▶ [Dataset excerpt]:
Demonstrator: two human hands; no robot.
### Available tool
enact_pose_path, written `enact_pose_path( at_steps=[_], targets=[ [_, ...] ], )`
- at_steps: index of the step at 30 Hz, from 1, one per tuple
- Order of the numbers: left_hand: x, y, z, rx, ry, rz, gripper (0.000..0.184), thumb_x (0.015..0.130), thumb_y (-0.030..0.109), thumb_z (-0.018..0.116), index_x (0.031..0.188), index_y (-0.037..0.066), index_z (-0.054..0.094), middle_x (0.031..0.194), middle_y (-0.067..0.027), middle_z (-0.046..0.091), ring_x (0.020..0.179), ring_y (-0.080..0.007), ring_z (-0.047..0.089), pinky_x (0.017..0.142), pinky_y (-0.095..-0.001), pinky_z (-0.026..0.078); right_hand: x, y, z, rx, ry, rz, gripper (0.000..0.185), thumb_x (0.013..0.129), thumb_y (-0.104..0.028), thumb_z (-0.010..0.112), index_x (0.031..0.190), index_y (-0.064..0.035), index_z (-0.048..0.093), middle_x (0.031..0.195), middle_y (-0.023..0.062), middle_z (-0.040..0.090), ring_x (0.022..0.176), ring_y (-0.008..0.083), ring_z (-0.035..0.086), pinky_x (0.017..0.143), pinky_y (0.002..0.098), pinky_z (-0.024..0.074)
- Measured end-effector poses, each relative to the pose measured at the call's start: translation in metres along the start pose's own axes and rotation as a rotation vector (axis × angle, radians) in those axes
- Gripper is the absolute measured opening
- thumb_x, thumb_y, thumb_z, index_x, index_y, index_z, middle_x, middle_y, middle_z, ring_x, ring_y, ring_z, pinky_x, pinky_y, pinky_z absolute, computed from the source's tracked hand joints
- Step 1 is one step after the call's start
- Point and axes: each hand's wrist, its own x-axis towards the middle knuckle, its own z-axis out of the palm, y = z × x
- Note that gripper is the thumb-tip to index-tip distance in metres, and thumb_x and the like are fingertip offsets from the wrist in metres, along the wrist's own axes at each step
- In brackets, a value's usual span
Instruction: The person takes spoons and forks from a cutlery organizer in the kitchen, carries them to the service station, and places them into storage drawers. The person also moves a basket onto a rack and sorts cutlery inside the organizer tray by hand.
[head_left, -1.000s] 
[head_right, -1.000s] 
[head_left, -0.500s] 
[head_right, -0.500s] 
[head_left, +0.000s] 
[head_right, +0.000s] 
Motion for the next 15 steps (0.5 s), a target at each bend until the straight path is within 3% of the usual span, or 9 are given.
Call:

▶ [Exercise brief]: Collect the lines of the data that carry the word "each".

▶ [Result of the exercise]:
- Measured end-effector poses, each relative to the pose measured at the call's start: translation in metres along the start pose's own axes and rotation as a rotation vector (axis × angle, radians) in those axes
- Point and axes: each hand's wrist, its own x-axis towards the middle knuckle, its own z-axis out of the palm, y = z × x
- Note that gripper is the thumb-tip to index-tip distance in metres, and thumb_x and the like are fingertip offsets from the wrist in metres, along the wrist's own axes at each step
Motion for the next 15 steps (0.5 s), a target at each bend until the straight path is within 3% of the usual span, or 9 are given.

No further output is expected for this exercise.